Exercise directions:
Look below for the line containing "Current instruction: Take"; write out that line and each one after it to the end, exactly, and nothing else.

Source data:
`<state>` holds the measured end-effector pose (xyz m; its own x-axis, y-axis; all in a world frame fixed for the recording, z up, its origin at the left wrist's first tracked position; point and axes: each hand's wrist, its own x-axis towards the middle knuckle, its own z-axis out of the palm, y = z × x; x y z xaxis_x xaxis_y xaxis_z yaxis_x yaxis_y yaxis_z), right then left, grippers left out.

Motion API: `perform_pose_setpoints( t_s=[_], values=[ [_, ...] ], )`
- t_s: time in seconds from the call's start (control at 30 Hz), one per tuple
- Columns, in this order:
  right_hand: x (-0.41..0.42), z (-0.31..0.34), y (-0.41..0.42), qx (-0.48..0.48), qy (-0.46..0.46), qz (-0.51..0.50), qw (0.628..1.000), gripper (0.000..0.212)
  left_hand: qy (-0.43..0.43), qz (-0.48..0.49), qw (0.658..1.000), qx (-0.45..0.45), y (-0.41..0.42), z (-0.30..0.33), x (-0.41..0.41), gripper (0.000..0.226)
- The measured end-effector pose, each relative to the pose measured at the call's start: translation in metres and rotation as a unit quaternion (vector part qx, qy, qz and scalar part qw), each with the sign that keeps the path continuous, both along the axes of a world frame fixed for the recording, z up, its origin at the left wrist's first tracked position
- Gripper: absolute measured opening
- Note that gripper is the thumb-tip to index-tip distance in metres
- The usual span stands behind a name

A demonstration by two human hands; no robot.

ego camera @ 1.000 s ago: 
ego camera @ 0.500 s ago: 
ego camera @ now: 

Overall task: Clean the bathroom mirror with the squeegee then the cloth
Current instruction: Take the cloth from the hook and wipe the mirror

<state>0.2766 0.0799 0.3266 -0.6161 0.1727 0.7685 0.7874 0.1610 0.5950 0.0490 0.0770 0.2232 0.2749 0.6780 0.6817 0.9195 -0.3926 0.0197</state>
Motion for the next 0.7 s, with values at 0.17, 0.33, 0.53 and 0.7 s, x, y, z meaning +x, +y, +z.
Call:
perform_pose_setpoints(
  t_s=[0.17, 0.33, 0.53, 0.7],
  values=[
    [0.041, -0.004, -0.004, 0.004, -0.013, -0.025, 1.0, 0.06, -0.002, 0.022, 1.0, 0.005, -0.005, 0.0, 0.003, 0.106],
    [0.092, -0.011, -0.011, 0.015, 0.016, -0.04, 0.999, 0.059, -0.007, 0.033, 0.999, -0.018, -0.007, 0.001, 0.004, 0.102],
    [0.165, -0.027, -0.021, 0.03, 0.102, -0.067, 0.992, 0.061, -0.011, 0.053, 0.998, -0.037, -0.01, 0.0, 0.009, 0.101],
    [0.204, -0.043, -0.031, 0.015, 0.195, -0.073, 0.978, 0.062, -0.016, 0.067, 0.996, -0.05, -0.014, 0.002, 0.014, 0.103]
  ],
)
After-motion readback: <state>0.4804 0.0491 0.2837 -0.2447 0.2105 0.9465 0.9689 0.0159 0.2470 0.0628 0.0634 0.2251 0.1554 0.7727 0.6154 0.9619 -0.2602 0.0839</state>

Result for this task:
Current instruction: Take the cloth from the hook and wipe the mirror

<state>0.2766 0.0799 0.3266 -0.6161 0.1727 0.7685 0.7874 0.1610 0.5950 0.0490 0.0770 0.2232 0.2749 0.6780 0.6817 0.9195 -0.3926 0.0197</state>
Motion for the next 0.7 s, with values at 0.17, 0.33, 0.53 and 0.7 s, x, y, z meaning +x, +y, +z.
Call:
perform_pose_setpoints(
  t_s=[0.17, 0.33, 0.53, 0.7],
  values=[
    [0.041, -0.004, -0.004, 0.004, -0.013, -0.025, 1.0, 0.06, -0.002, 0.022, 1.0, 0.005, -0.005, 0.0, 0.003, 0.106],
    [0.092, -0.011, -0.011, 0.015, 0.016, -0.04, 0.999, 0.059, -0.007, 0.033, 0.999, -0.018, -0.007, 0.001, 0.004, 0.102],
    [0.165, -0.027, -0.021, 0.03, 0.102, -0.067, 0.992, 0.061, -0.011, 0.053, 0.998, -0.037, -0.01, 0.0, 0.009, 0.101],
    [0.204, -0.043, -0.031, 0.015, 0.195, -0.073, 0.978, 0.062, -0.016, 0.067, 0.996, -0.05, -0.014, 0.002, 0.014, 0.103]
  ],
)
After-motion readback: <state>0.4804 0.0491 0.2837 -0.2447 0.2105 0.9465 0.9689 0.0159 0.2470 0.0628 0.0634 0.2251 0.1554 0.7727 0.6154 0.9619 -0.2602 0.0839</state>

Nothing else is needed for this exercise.